Friday, February 22, 2008

Managing papers with GMail

As a graduate student, I read a lot of papers. Then, I often want to write notes about these papers, categorize them, find them quickly, etc. However, despite being a common problem for graduate students (or anyone else keeping track of documents), there are few free solutions that are any good. Thus, I rolled my own using GMail.

Available Solutions are Limited

Unfortunately, there aren't many free solutions for managing papers. In fact, the only decent one I've found is Richard Cameron's CiteULike. CiteULike provides all the necessities: online storage, tagging, metadata search, and note taking. It also has two other draws: one-click paper bookmarking from supported sites, and social features for sharing and collaboration.

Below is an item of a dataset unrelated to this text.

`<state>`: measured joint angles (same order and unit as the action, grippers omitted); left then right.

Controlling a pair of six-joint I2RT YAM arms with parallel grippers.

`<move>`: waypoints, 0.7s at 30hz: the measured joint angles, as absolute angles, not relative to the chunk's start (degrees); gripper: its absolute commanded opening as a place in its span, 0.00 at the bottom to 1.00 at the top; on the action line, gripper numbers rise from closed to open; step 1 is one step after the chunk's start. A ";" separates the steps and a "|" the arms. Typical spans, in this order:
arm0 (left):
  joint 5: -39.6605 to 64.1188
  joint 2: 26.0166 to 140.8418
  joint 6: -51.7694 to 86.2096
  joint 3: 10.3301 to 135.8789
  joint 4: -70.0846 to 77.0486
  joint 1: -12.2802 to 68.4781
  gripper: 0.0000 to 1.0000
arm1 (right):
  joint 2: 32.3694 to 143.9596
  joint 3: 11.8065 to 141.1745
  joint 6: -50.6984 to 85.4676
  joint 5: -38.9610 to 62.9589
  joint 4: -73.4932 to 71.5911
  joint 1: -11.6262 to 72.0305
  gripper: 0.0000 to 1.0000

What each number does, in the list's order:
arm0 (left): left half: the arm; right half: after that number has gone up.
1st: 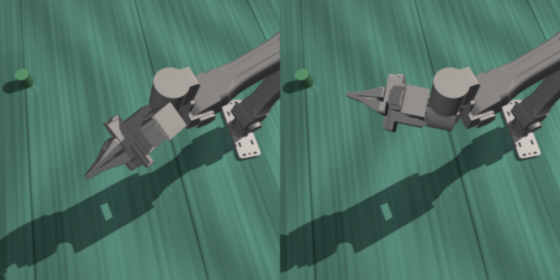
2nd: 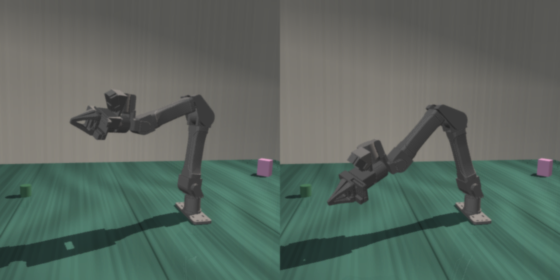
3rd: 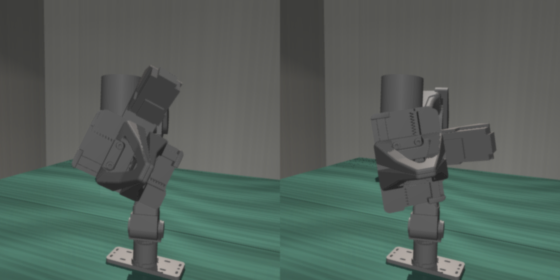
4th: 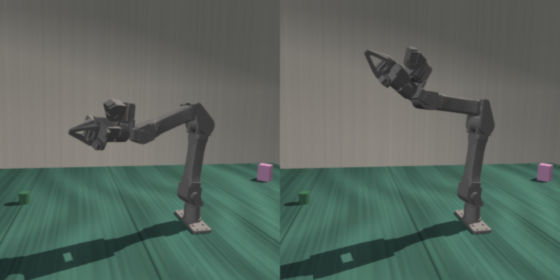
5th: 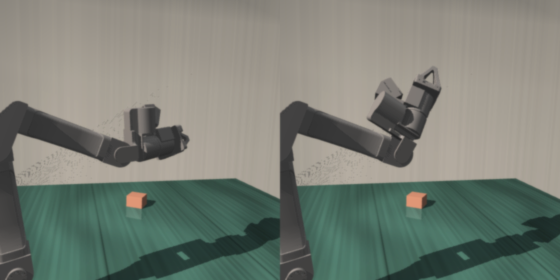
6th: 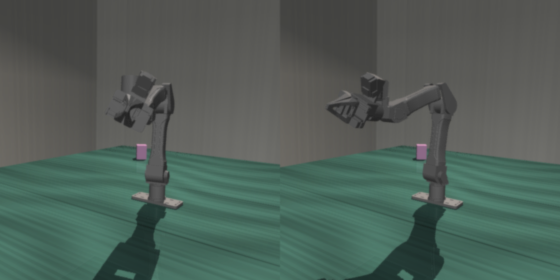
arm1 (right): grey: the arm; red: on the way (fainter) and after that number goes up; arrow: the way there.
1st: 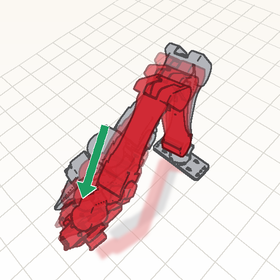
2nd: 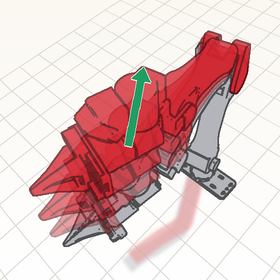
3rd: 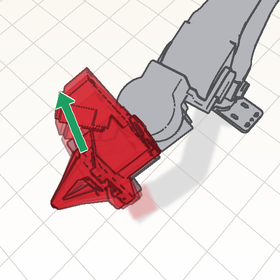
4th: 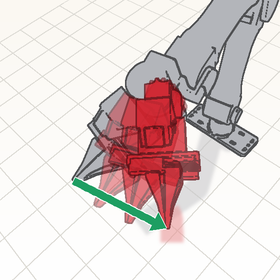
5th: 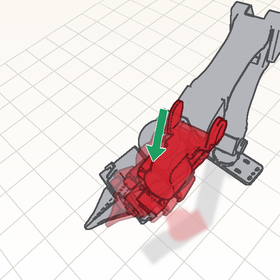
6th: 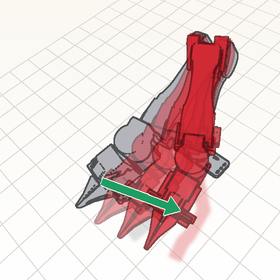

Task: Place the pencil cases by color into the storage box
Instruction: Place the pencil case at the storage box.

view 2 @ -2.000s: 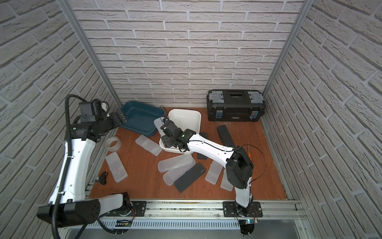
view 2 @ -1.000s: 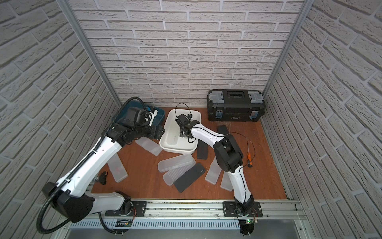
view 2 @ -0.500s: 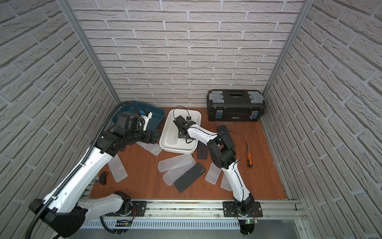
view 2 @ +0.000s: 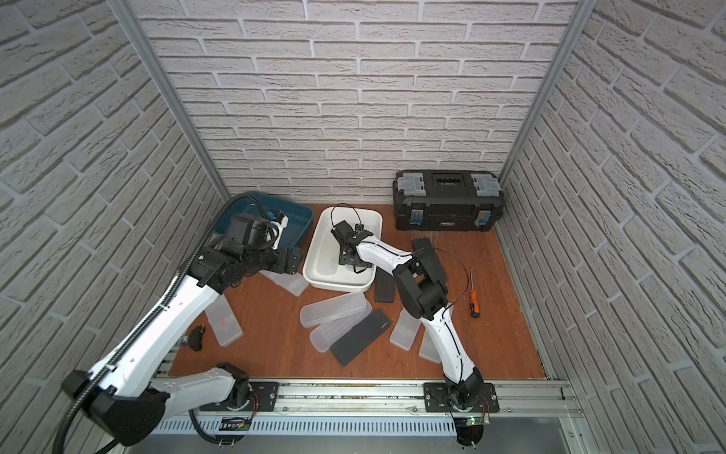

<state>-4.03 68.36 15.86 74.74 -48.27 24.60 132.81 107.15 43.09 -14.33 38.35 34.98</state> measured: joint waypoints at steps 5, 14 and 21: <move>-4.91 68.93 16.29 75.40 -50.46 19.77 0.98 | 132.75 107.07 42.74 -12.27 38.28 34.92 0.90; -6.22 70.65 14.68 77.43 -51.29 15.66 0.98 | 130.39 106.72 42.24 -9.06 38.06 34.87 0.95; -6.39 73.10 13.02 77.73 -51.70 14.09 0.98 | 123.33 106.48 40.42 -9.15 37.95 34.87 0.95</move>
<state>-6.39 73.10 13.02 77.73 -51.70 14.09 123.33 106.48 40.42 -9.15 37.95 34.87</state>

However, CiteULike has a deal-breaker for me: its search capabilities are very limited. It provides keyword search only over paper titles, author last names, venues, and a part of the abstract (to the best of my knowledge, since it doesn't list what it searches). It does not search the paper's full text, or even your notes. This can make finding papers based on vaguely remembered information very difficult.

Using GMail to Manage Papers

To address CiteULike's limited search, I decided to manage papers with GMail. The basic idea is that I keep each paper and its notes in an email thread. Then, further notes are replies to the thread. This supports writing richly formatted notes, as well as GMail's search over each paper's full text and any notes I've written.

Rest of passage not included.